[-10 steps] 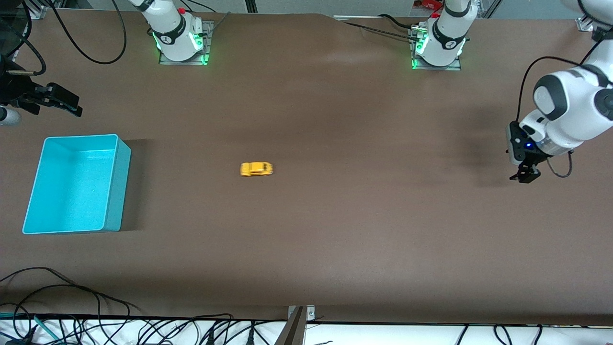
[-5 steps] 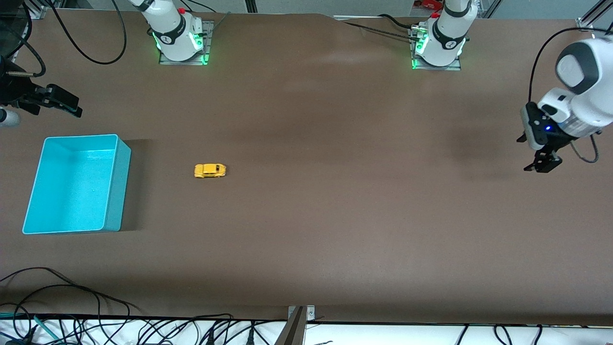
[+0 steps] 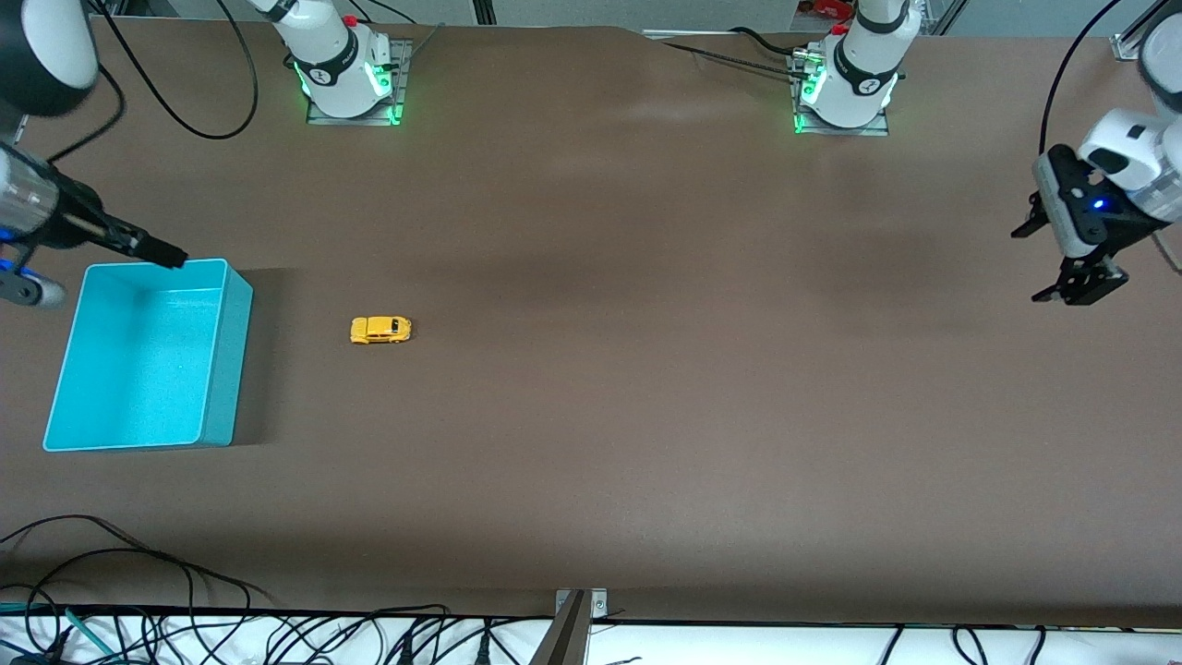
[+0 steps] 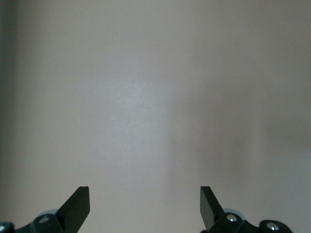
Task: Wind up and store yellow beetle car
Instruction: 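Reach the right gripper to the car while the left gripper retracts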
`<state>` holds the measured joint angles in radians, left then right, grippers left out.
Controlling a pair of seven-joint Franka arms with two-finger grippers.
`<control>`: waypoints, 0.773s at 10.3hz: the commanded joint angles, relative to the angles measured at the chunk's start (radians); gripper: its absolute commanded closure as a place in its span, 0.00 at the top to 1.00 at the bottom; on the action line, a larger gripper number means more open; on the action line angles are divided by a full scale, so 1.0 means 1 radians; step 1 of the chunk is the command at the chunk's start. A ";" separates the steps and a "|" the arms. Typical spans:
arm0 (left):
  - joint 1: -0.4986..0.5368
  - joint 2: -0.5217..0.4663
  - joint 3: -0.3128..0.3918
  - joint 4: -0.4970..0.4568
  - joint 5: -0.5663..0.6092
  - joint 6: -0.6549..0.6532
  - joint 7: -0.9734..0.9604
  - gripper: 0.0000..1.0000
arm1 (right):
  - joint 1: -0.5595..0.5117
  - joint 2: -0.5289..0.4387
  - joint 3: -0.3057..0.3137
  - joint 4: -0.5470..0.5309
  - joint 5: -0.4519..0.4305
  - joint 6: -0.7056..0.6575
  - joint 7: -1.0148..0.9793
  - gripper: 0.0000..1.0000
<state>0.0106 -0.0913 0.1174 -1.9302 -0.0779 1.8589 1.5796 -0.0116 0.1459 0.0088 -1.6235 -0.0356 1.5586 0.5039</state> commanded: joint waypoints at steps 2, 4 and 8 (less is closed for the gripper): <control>-0.004 -0.010 -0.010 0.192 0.062 -0.272 -0.345 1.00 | 0.025 0.034 0.007 -0.097 -0.009 0.131 0.363 1.00; -0.005 -0.013 -0.077 0.264 0.114 -0.380 -0.627 1.00 | 0.074 0.059 0.007 -0.192 -0.009 0.245 0.566 1.00; -0.012 -0.011 -0.148 0.365 0.102 -0.471 -1.258 1.00 | 0.183 0.210 0.007 -0.255 -0.015 0.456 1.247 1.00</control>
<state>0.0101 -0.1129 -0.0181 -1.6129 0.0087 1.4259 0.5002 0.1133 0.3223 0.0177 -1.8520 -0.0348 1.9458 1.4926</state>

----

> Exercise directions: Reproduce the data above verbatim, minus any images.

> Solution below:
[-10 steps] 
[-5 steps] 
[+0 steps] 
[+0 steps] 
Task: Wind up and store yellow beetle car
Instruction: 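Reach the right gripper to the car while the left gripper retracts
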`<state>` holds the measured joint angles in radians, left then right, grippers left out.
Controlling a pair of seven-joint Franka arms with two-finger grippers.
`<control>`: waypoints, 0.773s at 10.3hz: the commanded joint angles, relative to the angles measured at the chunk's start (radians); gripper: its absolute commanded closure as a place in its span, 0.00 at the top to 1.00 at the bottom; on the action line, a larger gripper number means more open; on the action line angles are divided by a full scale, so 1.0 means 1 radians; step 1 of the chunk is the command at the chunk's start. A ";" separates the steps and a "|" the arms. Typical spans:
arm0 (left):
  - joint 1: -0.4986..0.5368
  - joint 2: -0.5217..0.4663
  - joint 3: -0.3128..0.3918
  - joint 4: -0.4970..0.4568
  - joint 5: -0.5663..0.6092
  - joint 6: -0.6549..0.6532
  - joint 7: -0.9734..0.9604
  - gripper: 0.0000..1.0000
arm1 (right):
  - joint 1: -0.5595..0.5117
  - joint 2: -0.5289..0.4387
  - joint 3: -0.3057..0.3137
  - joint 4: -0.5470..0.5309
  - joint 5: -0.4519..0.4305
  - joint 6: -0.7056..0.6575
  - joint 7: -1.0148..0.9793
  - gripper: 0.0000..1.0000
<state>0.0106 -0.0913 0.1174 -1.9302 -0.0779 1.8589 1.5796 -0.0116 0.1459 0.0088 -1.6235 -0.0356 1.5586 0.5039</state> commanded: joint waypoints at steps 2, 4 and 8 (less is closed for the gripper): <control>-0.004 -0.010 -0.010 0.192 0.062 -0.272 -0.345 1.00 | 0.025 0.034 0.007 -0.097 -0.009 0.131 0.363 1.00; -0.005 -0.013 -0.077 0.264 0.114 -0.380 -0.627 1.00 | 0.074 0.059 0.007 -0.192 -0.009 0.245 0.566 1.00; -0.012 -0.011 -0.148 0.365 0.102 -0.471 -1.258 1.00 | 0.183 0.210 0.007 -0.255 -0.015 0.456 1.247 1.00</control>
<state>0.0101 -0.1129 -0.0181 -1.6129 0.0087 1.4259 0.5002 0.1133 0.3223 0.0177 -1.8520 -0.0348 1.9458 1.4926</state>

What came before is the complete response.